What you should know, James, is that too many selfies vacates the soul and ironic-narcissism is still narcissism. But so anyways: later on this week when you’re waiting for departure on a plane that lays on the runway like an anaconda that’s just eaten a rabbit, you’ll look out at the rain-slashed tarmac…
“Our troops,” some subaltern’ll report, “have gone to the topless bar.” This is crushing news. “The campaign is lost,” you’ll say in despair. “Because of girls without shirts.”
When your cruise ship sinks in the Bermuda Triangle you’ll become rather over familiar with the other survivors in the crowded lifeboat. “Is this some kind of joke?” a poor lady’ll ask, smelling of pee and crying in your arms. “Is it a just a huge prank?” Which doesn’t seem so far from the truth: even the sharks grin as they pass clicking and whirring just beneath the bows.
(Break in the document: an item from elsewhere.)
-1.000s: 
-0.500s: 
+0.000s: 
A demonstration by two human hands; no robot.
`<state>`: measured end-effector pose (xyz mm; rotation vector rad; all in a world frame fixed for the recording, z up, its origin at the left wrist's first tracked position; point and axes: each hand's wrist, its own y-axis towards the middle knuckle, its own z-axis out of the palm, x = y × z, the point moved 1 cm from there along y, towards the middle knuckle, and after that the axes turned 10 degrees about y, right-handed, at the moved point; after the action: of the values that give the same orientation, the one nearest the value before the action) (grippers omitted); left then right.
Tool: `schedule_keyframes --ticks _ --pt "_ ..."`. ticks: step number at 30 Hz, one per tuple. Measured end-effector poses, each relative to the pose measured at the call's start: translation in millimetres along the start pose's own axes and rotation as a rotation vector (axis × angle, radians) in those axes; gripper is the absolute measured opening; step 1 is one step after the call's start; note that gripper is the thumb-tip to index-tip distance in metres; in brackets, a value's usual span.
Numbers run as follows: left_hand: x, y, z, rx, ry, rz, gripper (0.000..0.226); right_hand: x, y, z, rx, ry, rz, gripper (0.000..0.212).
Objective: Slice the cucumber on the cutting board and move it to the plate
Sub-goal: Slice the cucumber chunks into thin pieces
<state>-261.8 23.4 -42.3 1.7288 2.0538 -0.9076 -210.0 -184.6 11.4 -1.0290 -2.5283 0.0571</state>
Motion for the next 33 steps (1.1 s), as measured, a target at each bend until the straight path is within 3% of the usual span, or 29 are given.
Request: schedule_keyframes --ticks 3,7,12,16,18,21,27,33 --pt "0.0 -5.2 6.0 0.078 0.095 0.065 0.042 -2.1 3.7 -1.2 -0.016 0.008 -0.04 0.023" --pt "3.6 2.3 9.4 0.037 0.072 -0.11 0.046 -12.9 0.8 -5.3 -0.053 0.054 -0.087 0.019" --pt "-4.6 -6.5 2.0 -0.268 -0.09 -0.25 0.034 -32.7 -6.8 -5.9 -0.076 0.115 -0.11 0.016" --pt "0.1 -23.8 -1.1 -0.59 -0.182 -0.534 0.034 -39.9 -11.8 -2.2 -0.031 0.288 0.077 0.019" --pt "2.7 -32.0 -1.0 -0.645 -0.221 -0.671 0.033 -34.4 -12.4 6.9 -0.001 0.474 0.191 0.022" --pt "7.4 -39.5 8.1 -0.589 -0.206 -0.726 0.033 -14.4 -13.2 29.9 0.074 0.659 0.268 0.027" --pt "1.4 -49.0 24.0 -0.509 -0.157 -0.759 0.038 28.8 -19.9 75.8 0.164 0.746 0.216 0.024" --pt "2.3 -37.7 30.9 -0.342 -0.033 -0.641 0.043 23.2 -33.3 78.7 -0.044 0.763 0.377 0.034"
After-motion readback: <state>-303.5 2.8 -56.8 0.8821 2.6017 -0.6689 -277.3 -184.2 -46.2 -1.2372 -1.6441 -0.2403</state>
Having walked all day along a cold and desolate beach you’ll come at last to one lone tall home standing nearly in the waves to confront boldly the rising inky tide. Trying the door won’t work. Instead, reach just under the front porch at the right of the steps to find the sea-rusted keys.
So the (metaphorical/real) highway curls about the seaside cliffs and the sun ascends on silver stairs and many are the roads that lead into the besmogged valley of Dream City—
Stopping at the roadhouse for a break from the motorcycle you’ll know full well that a swift roundhouse kick in the face is the fastest way to take care of ass clowns and other such douches who try to avail against your more poetic sensibility when you begin reading your poetry out loud at the bar.